The entries should be written out again exactly as they read.

--- Exercise inputs ---

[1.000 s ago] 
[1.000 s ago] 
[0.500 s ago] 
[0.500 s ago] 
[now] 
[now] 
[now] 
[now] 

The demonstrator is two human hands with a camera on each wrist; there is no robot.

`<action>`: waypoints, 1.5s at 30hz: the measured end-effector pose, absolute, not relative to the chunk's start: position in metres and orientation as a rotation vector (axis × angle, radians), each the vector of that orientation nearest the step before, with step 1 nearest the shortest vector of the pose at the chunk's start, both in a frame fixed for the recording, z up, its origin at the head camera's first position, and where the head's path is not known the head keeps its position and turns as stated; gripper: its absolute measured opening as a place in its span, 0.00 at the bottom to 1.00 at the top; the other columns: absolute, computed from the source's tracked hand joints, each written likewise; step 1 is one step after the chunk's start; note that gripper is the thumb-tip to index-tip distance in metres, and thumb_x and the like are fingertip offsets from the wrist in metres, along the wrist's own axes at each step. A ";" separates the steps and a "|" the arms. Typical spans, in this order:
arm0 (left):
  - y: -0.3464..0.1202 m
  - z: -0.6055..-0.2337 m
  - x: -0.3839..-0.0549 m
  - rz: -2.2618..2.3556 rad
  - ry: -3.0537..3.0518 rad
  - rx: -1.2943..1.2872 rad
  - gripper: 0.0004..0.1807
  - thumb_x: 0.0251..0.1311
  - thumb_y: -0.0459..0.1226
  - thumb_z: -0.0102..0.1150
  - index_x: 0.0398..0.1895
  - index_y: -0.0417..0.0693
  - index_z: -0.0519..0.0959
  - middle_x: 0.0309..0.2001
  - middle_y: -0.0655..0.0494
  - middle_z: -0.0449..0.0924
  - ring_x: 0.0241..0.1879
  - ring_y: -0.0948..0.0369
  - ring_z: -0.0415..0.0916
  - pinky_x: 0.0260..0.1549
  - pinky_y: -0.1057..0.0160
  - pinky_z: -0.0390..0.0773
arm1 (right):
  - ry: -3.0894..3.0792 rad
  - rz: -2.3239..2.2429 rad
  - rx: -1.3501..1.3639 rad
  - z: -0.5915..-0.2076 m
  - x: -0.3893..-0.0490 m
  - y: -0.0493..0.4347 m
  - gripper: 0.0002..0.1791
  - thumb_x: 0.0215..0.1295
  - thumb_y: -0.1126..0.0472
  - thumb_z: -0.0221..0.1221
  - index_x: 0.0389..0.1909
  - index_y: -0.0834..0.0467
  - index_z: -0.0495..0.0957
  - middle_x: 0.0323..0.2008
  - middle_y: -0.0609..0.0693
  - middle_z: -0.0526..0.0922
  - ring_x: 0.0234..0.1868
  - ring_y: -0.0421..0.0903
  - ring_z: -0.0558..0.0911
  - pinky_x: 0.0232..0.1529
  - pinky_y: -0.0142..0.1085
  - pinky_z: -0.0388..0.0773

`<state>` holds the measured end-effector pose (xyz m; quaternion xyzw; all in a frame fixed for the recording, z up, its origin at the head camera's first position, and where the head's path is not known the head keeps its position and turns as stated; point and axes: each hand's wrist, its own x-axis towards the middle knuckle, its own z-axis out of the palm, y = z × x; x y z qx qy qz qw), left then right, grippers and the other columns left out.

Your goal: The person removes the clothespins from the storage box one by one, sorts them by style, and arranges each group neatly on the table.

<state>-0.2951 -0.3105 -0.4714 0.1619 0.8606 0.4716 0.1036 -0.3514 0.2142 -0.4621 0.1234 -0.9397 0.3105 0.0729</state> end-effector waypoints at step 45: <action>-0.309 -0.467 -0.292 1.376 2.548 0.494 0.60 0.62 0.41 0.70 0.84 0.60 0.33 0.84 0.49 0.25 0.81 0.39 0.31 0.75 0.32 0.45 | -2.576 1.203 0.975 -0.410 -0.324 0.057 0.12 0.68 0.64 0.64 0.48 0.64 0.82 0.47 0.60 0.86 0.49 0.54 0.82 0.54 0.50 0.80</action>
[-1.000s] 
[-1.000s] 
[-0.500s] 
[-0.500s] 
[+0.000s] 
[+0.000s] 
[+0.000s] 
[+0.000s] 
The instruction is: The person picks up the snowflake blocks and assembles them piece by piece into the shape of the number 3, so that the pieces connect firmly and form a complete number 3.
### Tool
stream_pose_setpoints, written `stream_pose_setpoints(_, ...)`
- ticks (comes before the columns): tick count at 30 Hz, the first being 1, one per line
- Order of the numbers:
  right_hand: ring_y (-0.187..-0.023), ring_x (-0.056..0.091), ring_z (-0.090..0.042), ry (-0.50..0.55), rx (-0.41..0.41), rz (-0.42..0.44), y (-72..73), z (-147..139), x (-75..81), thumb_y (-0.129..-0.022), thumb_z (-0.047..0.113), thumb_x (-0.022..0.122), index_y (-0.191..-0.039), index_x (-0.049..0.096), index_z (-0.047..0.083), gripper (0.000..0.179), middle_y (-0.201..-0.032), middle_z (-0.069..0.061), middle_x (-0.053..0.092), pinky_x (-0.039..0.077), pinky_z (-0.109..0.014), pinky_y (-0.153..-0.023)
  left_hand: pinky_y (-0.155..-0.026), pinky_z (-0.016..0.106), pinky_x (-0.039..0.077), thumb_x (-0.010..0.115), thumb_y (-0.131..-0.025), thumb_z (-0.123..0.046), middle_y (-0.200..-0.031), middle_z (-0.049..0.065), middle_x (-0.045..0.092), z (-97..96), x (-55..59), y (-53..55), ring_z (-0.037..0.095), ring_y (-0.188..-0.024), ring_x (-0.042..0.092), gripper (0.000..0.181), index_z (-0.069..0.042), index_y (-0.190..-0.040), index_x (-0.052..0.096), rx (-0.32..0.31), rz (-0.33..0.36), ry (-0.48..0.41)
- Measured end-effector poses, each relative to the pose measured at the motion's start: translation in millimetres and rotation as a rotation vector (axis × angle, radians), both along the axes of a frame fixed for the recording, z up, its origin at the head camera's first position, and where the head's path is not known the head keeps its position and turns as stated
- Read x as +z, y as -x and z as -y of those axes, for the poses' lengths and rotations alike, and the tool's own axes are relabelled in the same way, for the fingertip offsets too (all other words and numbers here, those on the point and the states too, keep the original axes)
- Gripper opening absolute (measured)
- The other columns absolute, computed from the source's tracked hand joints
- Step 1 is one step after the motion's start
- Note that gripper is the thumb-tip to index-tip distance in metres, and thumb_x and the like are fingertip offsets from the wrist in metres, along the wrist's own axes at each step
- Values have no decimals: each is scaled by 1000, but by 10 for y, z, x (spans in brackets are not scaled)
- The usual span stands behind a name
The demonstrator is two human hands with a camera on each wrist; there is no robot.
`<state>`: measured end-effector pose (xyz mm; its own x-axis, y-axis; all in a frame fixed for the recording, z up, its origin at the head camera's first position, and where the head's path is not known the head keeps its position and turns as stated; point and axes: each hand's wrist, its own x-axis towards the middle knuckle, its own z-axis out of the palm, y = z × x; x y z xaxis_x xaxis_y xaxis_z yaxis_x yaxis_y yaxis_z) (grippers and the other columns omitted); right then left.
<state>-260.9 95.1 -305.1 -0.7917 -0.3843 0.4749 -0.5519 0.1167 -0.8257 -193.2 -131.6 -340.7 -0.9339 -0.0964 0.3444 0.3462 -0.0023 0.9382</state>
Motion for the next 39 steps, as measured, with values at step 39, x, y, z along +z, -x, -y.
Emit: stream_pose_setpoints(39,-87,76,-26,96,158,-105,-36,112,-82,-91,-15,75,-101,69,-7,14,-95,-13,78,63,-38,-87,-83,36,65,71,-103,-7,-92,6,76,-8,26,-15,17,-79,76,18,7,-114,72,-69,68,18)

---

### Reply
[1.000 s ago] 
[1.000 s ago] 
[0.500 s ago] 
[0.500 s ago] 
[now] 
[now] 
[now] 
[now] 

The demonstrator is two human hands with a camera on each wrist; there is no robot.

`<action>`: waypoints, 1.5s at 30hz: the measured end-effector pose, absolute, not relative to the chunk's start: position in metres and orientation as a rotation vector (axis × angle, radians), each the vector of that orientation nearest the step before, with step 1 nearest the shortest vector of the pose at the chunk's start, both in a frame fixed for the recording, z up, its origin at the head camera's first position, and where the head's path is not known the head keeps its position and turns as stated; gripper: its absolute measured opening as a place in its span, 0.00 at the bottom to 1.00 at the top; the other columns: absolute, computed from the source's tracked hand joints, each written likewise; step 1 is one step after the chunk's start; note that gripper is the thumb-tip to index-tip distance in metres, and thumb_x and the like are fingertip offsets from the wrist in metres, along the wrist's own axes at each step. A ";" separates the steps and a "|" the arms. Typical spans, in this order:
arm0 (left):
  - y: -0.3464..0.1202 m
  - z: -0.6055..-0.2337 m
  - x: -0.3839..-0.0549 m
  - rz: -2.2618..2.3556 rad
  - ry: -3.0537..3.0518 rad
  - rx: -1.2943..1.2872 rad
  - gripper: 0.0004..0.1807
  - thumb_x: 0.0251..0.1311
  - thumb_y: -0.0459..0.1226
  - thumb_z: -0.0102..0.1150
  - index_x: 0.0398..0.1895
  - index_y: -0.0417..0.0693
  - index_z: -0.0519..0.0959
  - middle_x: 0.0309..0.2001
  - middle_y: -0.0655..0.0494
  - middle_z: -0.0449..0.0924
  - ring_x: 0.0241..0.1879
  - ring_y: -0.0948..0.0369
  - ring_z: -0.0415..0.0916
  - pinky_x: 0.0260..0.1549
  - pinky_y: -0.1057..0.0160
  - pinky_z: -0.0390..0.0773
arm1 (right):
  - ry: -3.0894..3.0792 rad
  - rz: -2.3239..2.2429 rad
  - rx: -1.3501..1.3639 rad
  - z: -0.5915..-0.2076 m
  - x: -0.3893..-0.0490 m
  - y: -0.0493..0.4347 m
  - gripper: 0.0002..0.1791
  - thumb_x: 0.0215..0.1295
  - thumb_y: -0.1126..0.0472
  - thumb_z: -0.0221..0.1221
  - index_x: 0.0389..0.1909
  - index_y: -0.0834..0.0467
  - index_z: -0.0495..0.0957
  - middle_x: 0.0323..0.2008
  - middle_y: -0.0609..0.0693
  - middle_z: -0.0526..0.0922
  - ring_x: 0.0234..0.1868
  - ring_y: -0.0421..0.0903
  - ring_z: -0.0558..0.0911
  - pinky_x: 0.0232..0.1529
  - pinky_y: -0.0142..0.1085
  - pinky_z: -0.0388..0.0773

`<state>` holds the measured end-effector pose (xyz m; quaternion xyzw; all in a frame fixed for the recording, z up, its origin at the head camera's first position, and where the head's path is not known the head keeps its position and turns as stated; point and axes: each hand's wrist, its own x-axis towards the middle knuckle, its own z-axis out of the palm, y = z × x; x y z qx qy qz qw), left then right, grippers and the other columns left out.

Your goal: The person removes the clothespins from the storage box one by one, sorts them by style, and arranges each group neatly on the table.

<state>-0.2951 -0.3105 -0.4714 0.1619 0.8606 0.4716 0.1036 -0.3514 0.2142 -0.4621 0.1234 -0.9397 0.3105 0.0729</state> end-effector waypoints at step 45: <action>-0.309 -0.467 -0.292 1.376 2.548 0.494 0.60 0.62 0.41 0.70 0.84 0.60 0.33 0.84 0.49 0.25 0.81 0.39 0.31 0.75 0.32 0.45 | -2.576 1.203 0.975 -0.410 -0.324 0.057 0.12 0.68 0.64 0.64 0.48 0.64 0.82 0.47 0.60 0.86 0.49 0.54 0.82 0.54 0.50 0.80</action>
[-1.000s] 
[-1.000s] 
[-0.500s] 
[-0.500s] 
[+0.000s] 
[+0.000s] 
[+0.000s] 
[+0.000s] 
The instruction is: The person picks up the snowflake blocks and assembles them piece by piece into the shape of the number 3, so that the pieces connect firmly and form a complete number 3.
### Tool
stream_pose_setpoints, written `stream_pose_setpoints(_, ...)`
- ticks (comes before the columns): tick count at 30 Hz, the first being 1, one per line
- Order of the numbers:
  right_hand: ring_y (-0.187..-0.023), ring_x (-0.056..0.091), ring_z (-0.090..0.042), ry (-0.50..0.55), rx (-0.41..0.41), rz (-0.42..0.44), y (-72..73), z (-147..139), x (-75..81), thumb_y (-0.129..-0.022), thumb_z (-0.047..0.113), thumb_x (-0.022..0.122), index_y (-0.191..-0.039), index_x (-0.049..0.096), index_z (-0.047..0.083), gripper (0.000..0.179), middle_y (-0.201..-0.032), middle_z (-0.069..0.061), middle_x (-0.053..0.092), pinky_x (-0.039..0.077), pinky_z (-0.109..0.014), pinky_y (-0.153..-0.023)
  left_hand: pinky_y (-0.155..-0.026), pinky_z (-0.016..0.106), pinky_x (-0.039..0.077), thumb_x (-0.010..0.115), thumb_y (-0.131..-0.025), thumb_z (-0.123..0.046), middle_y (-0.200..-0.031), middle_z (-0.049..0.065), middle_x (-0.045..0.092), z (-97..96), x (-55..59), y (-53..55), ring_z (-0.037..0.095), ring_y (-0.188..-0.024), ring_x (-0.042..0.092), gripper (0.000..0.181), index_z (-0.069..0.042), index_y (-0.190..-0.040), index_x (-0.052..0.096), rx (-0.32..0.31), rz (-0.33..0.36), ry (-0.48..0.41)
- Measured end-effector poses, each relative to the pose measured at the motion's start: translation in millimetres and rotation as a rotation vector (axis × angle, radians), both along the axes of a frame fixed for the recording, z up, its origin at the head camera's first position, and where the head's path is not known the head keeps its position and turns as stated
- Read x as +z, y as -x and z as -y of those axes, for the poses' lengths and rotations alike, and the tool's own axes are relabelled in the same way, for the fingertip offsets too (all other words and numbers here, those on the point and the states too, keep the original axes)
- Gripper opening absolute (measured)
- The other columns absolute, computed from the source's tracked hand joints
- Step 1 is one step after the motion's start
- Note that gripper is the thumb-tip to index-tip distance in metres, and thumb_x and the like are fingertip offsets from the wrist in metres, along the wrist's own axes at each step
- Values have no decimals: each is scaled by 1000, but by 10 for y, z, x (spans in brackets are not scaled)
- The usual span stands behind a name
The demonstrator is two human hands with a camera on each wrist; there is no robot.
`<state>`: measured end-effector pose (xyz mm; its own x-axis, y-axis; all in a frame fixed for the recording, z up, its origin at the head camera's first position, and where the head's path is not known the head keeps its position and turns as stated; point and axes: each hand's wrist, its own x-axis towards the middle knuckle, its own z-axis out of the palm, y = z × x; x y z xaxis_x xaxis_y xaxis_z yaxis_x yaxis_y yaxis_z) (grippers and the other columns omitted); right then left.
<state>-260.9 95.1 -305.1 -0.7917 -0.3843 0.4749 -0.5519 0.1167 -0.8257 -193.2 -131.6 -340.7 -0.9339 -0.0964 0.3444 0.3462 -0.0023 0.9382</state>
Motion for the next 39 steps, as measured, with values at step 39, x, y, z along +z, -x, -y.
Emit: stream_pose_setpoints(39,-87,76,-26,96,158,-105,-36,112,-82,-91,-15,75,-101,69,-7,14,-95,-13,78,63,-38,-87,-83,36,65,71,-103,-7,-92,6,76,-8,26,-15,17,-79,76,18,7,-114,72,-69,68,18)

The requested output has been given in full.